▸ DESCRIPTION OF THE TASK: The material below must be retyped in full, with every line kept exactly as it is.

==== INFORMATION SUPPLIED ====

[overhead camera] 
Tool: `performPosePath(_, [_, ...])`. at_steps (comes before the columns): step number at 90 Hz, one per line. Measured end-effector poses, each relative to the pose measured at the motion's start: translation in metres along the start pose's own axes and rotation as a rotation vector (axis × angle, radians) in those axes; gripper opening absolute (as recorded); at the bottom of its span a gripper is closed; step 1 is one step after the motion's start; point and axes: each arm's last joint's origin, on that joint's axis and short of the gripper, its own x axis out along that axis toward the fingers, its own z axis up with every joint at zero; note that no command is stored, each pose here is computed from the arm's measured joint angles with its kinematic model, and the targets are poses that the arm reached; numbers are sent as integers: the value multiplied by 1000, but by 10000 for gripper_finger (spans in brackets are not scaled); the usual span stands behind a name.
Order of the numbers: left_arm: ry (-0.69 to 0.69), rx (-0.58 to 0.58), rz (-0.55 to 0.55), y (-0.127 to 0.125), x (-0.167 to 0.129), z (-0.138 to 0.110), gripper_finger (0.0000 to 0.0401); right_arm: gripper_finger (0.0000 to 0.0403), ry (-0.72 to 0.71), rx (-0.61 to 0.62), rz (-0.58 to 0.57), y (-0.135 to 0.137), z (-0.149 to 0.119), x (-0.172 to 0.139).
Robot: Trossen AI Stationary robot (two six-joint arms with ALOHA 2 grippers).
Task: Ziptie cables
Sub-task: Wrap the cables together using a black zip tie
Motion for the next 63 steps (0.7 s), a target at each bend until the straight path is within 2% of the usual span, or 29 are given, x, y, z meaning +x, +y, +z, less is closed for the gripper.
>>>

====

▸ EXERCISE ANSWER:
[overhead camera] 
Tool: `performPosePath(_, [_, ...])`. at_steps (comes before the columns): step number at 90 Hz, one per line. Measured end-effector poses, each relative to the pose measured at the motion's start: translation in metres along the start pose's own axes and rotation as a rotation vector (axis × angle, radians) in those axes; gripper opening absolute (as recorded); at the bottom of its span a gripper is closed; step 1 is one step after the motion's start; point and axes: each arm's last joint's origin, on that joint's axis and short of the gripper, its own x axis out along that axis toward the fingers, its own z axis up with every joint at zero; note that no command is stored, each pose here is computed from the arm's measured joint angles with its kinematic model, and the targets are poses that the arm reached; numbers are sent as integers: the value multiplied by 1000, but by 10000 for gripper_finger (spans in brackets are not scaled); the usual span stands behind a name.
Order of the numbers: left_arm: ry (-0.69 to 0.69), rx (-0.58 to 0.58), rz (-0.55 to 0.55), y (-0.127 to 0.125), x (-0.167 to 0.129), z (-0.138 to 0.110), gripper_finger (0.0000 to 0.0401); right_arm: gripper_finger (0.0000 to 0.0403), ry (-0.72 to 0.71), rx (-0.61 to 0.62), rz (-0.58 to 0.57), y (-0.135 to 0.137), z (-0.149 to 0.119), x (-0.172 to 0.139).
Robot: Trossen AI Stationary robot (two six-joint arms with ALOHA 2 grippers).
Task: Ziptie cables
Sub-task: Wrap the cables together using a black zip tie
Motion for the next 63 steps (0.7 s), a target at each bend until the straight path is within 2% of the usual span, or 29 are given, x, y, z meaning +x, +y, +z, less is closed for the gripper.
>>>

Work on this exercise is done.